GOAL OF THE EXERCISE
Each line below must be transcribed with no word changed.

DATA SHOWN
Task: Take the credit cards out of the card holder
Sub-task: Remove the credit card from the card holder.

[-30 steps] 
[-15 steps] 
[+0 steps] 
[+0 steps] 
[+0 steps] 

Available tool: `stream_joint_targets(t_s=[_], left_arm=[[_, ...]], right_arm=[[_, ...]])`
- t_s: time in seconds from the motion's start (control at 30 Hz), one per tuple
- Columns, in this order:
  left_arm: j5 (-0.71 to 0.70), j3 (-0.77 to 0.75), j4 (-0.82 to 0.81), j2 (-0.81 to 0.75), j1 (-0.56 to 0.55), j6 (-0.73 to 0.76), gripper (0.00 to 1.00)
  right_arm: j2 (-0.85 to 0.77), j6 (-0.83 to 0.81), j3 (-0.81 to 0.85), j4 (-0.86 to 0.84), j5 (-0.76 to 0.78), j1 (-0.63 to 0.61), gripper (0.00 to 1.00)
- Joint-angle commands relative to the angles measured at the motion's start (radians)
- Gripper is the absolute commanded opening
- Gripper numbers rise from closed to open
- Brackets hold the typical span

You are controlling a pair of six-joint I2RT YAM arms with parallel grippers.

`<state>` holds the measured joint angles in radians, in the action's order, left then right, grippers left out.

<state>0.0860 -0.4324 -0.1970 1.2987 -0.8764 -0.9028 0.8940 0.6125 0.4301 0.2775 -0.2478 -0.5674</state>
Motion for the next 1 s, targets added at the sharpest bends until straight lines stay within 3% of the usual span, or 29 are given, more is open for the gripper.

EXERCISE SOLUTION
Task: Take the credit cards out of the card holder
Sub-task: Remove the credit card from the card holder.

[-30 steps] 
[-15 steps] 
[+0 steps] 
[+0 steps] 
[+0 steps] 

Available tool: `stream_joint_targets(t_s=[_], left_arm=[[_, ...]], right_arm=[[_, ...]])`
- t_s: time in seconds from the motion's start (control at 30 Hz), one per tuple
- Columns, in this order:
  left_arm: j5 (-0.71 to 0.70), j3 (-0.77 to 0.75), j4 (-0.82 to 0.81), j2 (-0.81 to 0.75), j1 (-0.56 to 0.55), j6 (-0.73 to 0.76), gripper (0.00 to 1.00)
  right_arm: j2 (-0.85 to 0.77), j6 (-0.83 to 0.81), j3 (-0.81 to 0.85), j4 (-0.86 to 0.84), j5 (-0.76 to 0.78), j1 (-0.63 to 0.61), gripper (0.00 to 1.00)
- Joint-angle commands relative to the angles measured at the motion's start (radians)
- Gripper is the absolute commanded opening
- Gripper numbers rise from closed to open
- Brackets hold the typical span

You are controlling a pair of six-joint I2RT YAM arms with parallel grippers.

`<state>` holds the measured joint angles in radians, in the action's order, left then right, grippers left out.

<state>0.0860 -0.4324 -0.1970 1.2987 -0.8764 -0.9028 0.8940 0.6125 0.4301 0.2775 -0.2478 -0.5674</state>
Motion for the next 1 s, targets added at the sharpest bends until straight lines stay within 3% of the usual span, or 29 are given, more is open for the gripper.

No further work remains in this exercise.